MR STEFANIAK (continuing):

The Chief Minister, the government and this Assembly have all acknowledged, separately and together, the reality of the stolen generation. Apologies have been made to members of the stolen generation and their families. We will all remember the very moving speeches made and stories told at the bar of this Assembly last year. That is the only occasion on which the bar has been used.

People here have used the term "the stolen generation". For this Assembly, that term is not really a point of debate. People liken it to the lost generation of World War I. The term has been used in a lot of similar instances. It is not a problem here. We all know what we are talking about, and the Assembly's position has been made perfectly clear within the ACT and also to our interstate and federal counterparts, particularly by the Chief Minister, who has spoken about this issue at length on many occasions and in many different fora.

The ACT government has acknowledged the stolen generation, but we cannot force another jurisdiction to do the same. We cannot force another democratically elected government in this country to overturn its laws. If they tried that with us, we would rightly tell them where to go. Likewise, we cannot and we should not support one government's attempt to overturn another's laws. For that reason, the government does not support the part of the motion relating to mandatory sentencing. At any rate, we have already dealt with that and we lost. As I said earlier, the Chief Minister has dutifully written letters as the Assembly directed the government to do.

Furthermore, we need to make sure that debates like these do not make us lose the spirit of reconciliation. That is particularly important with the events of the next week, as the Chief Minister has indicated.

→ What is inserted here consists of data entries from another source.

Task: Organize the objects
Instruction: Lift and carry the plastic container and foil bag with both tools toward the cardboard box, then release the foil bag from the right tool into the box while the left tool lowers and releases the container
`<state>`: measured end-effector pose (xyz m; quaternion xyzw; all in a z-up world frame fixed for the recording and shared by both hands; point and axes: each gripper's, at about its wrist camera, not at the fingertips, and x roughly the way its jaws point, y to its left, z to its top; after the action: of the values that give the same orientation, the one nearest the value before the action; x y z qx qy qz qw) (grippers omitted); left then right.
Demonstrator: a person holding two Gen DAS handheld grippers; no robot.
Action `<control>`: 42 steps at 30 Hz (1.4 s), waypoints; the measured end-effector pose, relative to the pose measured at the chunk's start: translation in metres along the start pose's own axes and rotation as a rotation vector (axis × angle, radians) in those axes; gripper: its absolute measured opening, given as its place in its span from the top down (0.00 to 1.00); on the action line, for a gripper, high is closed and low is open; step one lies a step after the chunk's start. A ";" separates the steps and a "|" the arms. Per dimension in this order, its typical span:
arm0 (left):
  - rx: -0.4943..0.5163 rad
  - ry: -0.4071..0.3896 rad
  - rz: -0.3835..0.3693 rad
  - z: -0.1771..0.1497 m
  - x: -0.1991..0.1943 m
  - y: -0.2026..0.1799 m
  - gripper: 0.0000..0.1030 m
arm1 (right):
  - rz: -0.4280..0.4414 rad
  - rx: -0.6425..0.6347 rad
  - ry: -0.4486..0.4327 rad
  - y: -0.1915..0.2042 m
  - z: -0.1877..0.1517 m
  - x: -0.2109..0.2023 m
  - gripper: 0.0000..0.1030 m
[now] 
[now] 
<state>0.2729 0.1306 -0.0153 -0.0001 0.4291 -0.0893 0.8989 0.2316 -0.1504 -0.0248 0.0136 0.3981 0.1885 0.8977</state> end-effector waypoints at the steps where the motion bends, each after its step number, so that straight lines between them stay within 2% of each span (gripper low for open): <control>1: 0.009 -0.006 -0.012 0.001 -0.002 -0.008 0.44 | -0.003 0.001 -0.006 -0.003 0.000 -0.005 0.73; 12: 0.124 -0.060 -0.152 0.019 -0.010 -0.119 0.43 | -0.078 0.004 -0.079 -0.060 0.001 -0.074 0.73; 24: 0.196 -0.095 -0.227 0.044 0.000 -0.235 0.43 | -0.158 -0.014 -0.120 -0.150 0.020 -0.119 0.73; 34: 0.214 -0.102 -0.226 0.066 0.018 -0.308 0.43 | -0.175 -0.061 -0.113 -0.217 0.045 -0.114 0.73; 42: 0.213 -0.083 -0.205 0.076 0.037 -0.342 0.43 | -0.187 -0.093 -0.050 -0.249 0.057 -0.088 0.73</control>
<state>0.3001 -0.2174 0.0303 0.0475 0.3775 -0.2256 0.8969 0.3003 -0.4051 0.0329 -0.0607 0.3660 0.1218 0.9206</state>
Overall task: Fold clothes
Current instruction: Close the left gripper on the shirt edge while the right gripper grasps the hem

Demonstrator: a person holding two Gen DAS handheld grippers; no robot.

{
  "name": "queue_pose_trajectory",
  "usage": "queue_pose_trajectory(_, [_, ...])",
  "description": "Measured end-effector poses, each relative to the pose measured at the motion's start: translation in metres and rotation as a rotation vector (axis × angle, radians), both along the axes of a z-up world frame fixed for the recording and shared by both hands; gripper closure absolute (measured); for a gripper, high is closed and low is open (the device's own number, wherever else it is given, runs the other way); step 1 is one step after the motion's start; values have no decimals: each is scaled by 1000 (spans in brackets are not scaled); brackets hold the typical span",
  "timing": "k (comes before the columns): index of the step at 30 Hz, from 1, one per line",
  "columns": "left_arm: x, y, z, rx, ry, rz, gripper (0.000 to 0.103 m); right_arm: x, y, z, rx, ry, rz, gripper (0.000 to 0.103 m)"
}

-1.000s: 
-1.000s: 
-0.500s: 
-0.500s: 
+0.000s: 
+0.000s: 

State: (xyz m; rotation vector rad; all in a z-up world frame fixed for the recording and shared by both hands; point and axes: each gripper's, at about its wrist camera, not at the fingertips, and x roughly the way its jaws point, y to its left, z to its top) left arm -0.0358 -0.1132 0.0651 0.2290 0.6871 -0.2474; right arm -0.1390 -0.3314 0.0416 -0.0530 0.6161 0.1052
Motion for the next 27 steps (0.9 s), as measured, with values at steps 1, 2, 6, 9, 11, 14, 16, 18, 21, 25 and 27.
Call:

Too often in recent times there has been a focus on semantics rather than the spirit and on shades of meaning rather than the big picture. Let us go back to the spirit. Let us focus on what we here in the Assembly can do to further the real reconciliation process in the ACT. It is particularly timely now, given what is going to occur over the next week. I have had a look through the Chief Minister's amendment. It is timely and appropriate, given that we have had large sections of this debate before. The amendment would effectively take us a further step forward, rather than harking back to a debate this Assembly had several weeks ago. I commend the Chief Minister's amendment to the motion as the most appropriate thing this Assembly can now do.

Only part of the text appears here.